Open TPolzer opened 7 years ago

TPolzer commented 7 years ago

I have some scala code that puts the contents of an iterator into OpenCL device memory. If I do this in parallel on the Intel CPU OpenCL implementation it segfaults most of the time. I have reduced it down to the following code:

import org.jocl.CL._
import org.jocl._
import java.nio.ByteOrder
import java.nio.ByteBuffer

object OpenCL
{
  setExceptionsEnabled(true)
  val deviceType = CL_DEVICE_TYPE_CPU
  val devices = {
    val numPlatforms = Array(0)
    clGetPlatformIDs(0, null, numPlatforms)
    val platforms = new Array[cl_platform_id](numPlatforms(0))
    clGetPlatformIDs(platforms.length, platforms, null)
    platforms.flatMap(platform => {
      try {
        val contextProperties = new cl_context_properties
        contextProperties.addProperty(CL_CONTEXT_PLATFORM, platform)
        val numDevices = Array(0)
        clGetDeviceIDs(platform, deviceType, 0, null, numDevices)
        val devices = new Array[cl_device_id](numDevices(0))
        clGetDeviceIDs(platform, deviceType, numDevices(0), devices, null)
        devices.flatMap(device => {
          try{
            val vendorIdBuffer = new Array[Byte](1024)
            clGetDeviceInfo(device, CL_DEVICE_VENDOR, 1024, Pointer.to(vendorIdBuffer), null)
            val vendorId = new String(vendorIdBuffer, "UTF-8")
            if(!vendorId.matches(".*Intel.*")) {
              None
            } else {
              println(vendorId)
              val context = clCreateContext(contextProperties, 1, Array(device), null, null, null)
              val queue = clCreateCommandQueue(context, device, CL_QUEUE_OUT_OF_ORDER_EXEC_MODE_ENABLE | CL_QUEUE_PROFILING_ENABLE, null)
              Some(new OpenCLSession(context, queue, device))
            }
          } catch {
            case e: CLException => None
          }
        })
      } catch {
        case e: CLException => Nil
      }
    })
  }
  def main(args: Array[String]) : Unit = println((0 to 30).par.map(x => OpenCL.devices(0).stream((0 to 1024*1024*256).iterator.map(_.toDouble),1024*1024*256)))
}

class OpenCLSession (val context: cl_context, val queue: cl_command_queue, val device: cl_device_id)
{
  def stream(it: Iterator[Double], groupSize: Int = 1024*1024*256) : cl_mem = {
    var on_host : Option[cl_mem] = None
    try {
      on_host = Some(clCreateBuffer(context, CL_MEM_ALLOC_HOST_PTR, groupSize, null, null))
      val rawBuffer = clEnqueueMapBuffer(queue, on_host.get, true, CL_MAP_WRITE, 0, groupSize, 0, null, null, null)
      val buffer = rawBuffer.order(ByteOrder.nativeOrder).asDoubleBuffer
      var copied = 0
      while(copied < groupSize/Sizeof.cl_double && it.hasNext) {
        buffer.put(copied, it.next)
        copied += 1
      }
      clEnqueueUnmapMemObject(queue, on_host.get, rawBuffer, 0, null, null)
      clRetainMemObject(on_host.get)
      on_host.get
      } finally {
        on_host.foreach(clReleaseMemObject)
      }
  }

  override def finalize = {
    clReleaseCommandQueue(queue)
    clReleaseContext(context)
  }
}

I suspect it is some unfortunate interference between the jvm and the Intel OpenCL implementation. I would be glad for some expert judgment on this.

gpu commented 7 years ago

Sorry for the delay. "Non deterministic" sounds concerning. Admittedly, I'll have to re-read this, as I'm not really familiar with Scala. Maybe I can also try it out, I wanted to give Scala another try anyhow, but am not sure when I will be able to do this.
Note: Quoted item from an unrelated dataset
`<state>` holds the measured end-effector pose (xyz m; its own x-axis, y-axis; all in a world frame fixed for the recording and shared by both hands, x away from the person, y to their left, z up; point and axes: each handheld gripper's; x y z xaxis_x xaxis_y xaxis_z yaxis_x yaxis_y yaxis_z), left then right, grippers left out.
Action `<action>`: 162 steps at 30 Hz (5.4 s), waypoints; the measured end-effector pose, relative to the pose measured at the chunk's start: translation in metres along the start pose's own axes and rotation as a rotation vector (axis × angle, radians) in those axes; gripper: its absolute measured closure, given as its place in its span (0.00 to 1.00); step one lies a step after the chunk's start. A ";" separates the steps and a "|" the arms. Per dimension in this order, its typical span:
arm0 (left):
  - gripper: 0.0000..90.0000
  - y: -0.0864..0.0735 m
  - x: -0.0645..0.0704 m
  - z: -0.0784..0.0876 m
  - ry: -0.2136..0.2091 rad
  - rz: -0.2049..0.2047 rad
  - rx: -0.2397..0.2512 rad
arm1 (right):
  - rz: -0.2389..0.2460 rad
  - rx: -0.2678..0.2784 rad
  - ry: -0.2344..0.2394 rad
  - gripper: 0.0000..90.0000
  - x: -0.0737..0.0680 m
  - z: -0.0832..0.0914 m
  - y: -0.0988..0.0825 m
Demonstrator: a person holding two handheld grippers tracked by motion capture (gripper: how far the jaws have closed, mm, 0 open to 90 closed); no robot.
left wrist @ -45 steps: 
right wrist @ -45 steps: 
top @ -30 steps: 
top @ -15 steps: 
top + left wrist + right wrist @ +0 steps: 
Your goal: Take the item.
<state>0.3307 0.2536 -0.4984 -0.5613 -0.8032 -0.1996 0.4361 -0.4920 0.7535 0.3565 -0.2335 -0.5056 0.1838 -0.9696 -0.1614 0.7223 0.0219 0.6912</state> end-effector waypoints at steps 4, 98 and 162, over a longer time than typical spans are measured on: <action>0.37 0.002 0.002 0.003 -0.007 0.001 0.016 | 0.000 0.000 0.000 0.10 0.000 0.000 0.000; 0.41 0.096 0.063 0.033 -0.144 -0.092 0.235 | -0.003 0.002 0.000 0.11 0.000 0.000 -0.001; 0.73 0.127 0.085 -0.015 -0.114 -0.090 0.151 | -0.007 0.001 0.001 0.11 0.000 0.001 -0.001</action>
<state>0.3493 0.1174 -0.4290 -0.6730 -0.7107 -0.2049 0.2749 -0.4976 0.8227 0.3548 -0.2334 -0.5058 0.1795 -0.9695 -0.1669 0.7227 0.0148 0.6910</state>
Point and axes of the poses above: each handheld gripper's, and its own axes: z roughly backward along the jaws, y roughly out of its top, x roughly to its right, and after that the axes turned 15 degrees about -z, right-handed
Until then: Where does the parallelism come into play here? I assume that you are really talking about multiple host threads, right?

And... is there a Java program that shows the same problem? (If not, I'll try out the Scala version ASAP).

TPolzer commented 7 years ago

Nothing scala specific here really, just that my code was already in scala.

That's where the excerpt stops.